It's no surprise you don't understand the loop; it wasn't written to be understandable. The only place this kind of code is acceptable is the IOCCC, except it's not obfuscated enough for that competition.
Taking each bit in turn:
result &= 0;
is a really funky way of initializing result to 0; it's shorthand for result = result & 0, which performs a bitwise-AND of result against 0 (giving 0) and assigns the result back to result. It's also unsafe, since an uninitialized object may contain a trap representation. That should have been written as simply result = 0.
m;
just checks the current value of m; the loop will run until it is 0. The loop basically starts at the last element and works its way down to the first.
(arr[--m] & (0x1 << 0x1F)) ? result += arr[m]: Void()
Ugh.
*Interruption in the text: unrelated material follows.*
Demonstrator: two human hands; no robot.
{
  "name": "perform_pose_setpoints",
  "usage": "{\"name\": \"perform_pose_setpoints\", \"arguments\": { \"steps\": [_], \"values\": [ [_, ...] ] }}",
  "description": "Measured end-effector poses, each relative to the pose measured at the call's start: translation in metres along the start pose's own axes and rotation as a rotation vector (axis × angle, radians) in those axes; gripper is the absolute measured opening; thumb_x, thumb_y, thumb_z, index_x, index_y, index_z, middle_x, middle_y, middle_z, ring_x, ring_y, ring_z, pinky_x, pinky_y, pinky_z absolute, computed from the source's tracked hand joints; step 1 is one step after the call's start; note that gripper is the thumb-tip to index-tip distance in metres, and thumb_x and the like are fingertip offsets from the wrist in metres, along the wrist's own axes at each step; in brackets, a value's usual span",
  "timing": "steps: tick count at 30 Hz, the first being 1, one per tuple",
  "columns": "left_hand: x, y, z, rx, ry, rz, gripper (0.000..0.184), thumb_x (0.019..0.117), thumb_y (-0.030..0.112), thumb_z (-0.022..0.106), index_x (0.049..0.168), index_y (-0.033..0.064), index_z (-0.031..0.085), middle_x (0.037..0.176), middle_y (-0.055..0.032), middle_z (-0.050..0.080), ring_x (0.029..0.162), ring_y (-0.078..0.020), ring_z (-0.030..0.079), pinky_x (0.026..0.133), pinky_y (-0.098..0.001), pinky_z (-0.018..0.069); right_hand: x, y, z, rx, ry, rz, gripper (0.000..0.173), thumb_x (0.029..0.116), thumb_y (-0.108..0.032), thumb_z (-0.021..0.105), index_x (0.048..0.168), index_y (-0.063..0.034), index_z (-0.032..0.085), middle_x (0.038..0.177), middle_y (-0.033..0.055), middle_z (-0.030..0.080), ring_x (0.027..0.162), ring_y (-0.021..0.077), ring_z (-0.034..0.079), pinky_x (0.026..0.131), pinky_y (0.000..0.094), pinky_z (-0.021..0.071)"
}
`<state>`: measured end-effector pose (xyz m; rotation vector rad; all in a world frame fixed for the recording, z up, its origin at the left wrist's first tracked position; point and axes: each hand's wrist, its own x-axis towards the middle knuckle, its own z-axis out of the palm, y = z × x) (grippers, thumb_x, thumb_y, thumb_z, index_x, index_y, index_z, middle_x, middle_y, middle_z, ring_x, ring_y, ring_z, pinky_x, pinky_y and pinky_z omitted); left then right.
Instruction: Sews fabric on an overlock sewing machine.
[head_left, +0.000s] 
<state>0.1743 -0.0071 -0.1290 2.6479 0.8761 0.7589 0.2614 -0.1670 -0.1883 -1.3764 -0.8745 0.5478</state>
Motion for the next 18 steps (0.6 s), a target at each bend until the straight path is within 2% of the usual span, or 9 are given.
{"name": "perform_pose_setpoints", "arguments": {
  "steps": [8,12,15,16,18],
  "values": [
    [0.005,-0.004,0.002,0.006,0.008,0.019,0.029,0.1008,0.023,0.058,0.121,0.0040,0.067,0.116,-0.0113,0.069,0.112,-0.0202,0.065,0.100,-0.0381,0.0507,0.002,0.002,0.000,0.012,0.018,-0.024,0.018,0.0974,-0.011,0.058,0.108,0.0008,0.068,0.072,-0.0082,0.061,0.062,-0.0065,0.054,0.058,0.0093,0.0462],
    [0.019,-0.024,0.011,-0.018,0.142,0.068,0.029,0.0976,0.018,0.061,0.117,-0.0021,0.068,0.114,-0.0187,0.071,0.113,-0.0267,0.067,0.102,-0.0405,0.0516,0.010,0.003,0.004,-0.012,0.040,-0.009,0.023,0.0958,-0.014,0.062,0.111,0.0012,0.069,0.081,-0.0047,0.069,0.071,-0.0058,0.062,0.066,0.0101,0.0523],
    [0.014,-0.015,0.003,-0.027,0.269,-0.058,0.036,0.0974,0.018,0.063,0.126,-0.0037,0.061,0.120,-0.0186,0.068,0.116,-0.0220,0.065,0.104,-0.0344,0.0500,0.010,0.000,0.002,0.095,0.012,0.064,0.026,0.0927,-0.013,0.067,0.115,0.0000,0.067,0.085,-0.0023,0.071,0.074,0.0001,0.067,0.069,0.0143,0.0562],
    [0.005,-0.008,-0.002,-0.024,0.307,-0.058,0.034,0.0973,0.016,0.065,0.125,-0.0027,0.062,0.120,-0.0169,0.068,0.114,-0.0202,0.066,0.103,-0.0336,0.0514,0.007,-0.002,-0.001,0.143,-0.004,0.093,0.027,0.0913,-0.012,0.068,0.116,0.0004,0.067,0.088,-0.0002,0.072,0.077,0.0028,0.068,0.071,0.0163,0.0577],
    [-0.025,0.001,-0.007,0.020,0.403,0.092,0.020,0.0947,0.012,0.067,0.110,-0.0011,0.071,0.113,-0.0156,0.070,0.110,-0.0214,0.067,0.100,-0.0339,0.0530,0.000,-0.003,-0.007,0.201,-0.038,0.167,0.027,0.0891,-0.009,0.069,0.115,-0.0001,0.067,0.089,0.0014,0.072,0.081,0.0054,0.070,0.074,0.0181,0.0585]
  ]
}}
So, the first thing it does is take the value of the array at index m-1 and does a bitwise and against 0x1 << 0x1F (1 shifted left 31 postitions, or essentially 0x80000000); if the result of this operation is non-zero, then we add the value of that array element to result, otherwise we execute some incredibly inappropriately named function that hopefully returns a 01. Given that we're dealing with signed integers, and that on most platforms an int is 32 bits wide, this code is obviously adding up negative values in result.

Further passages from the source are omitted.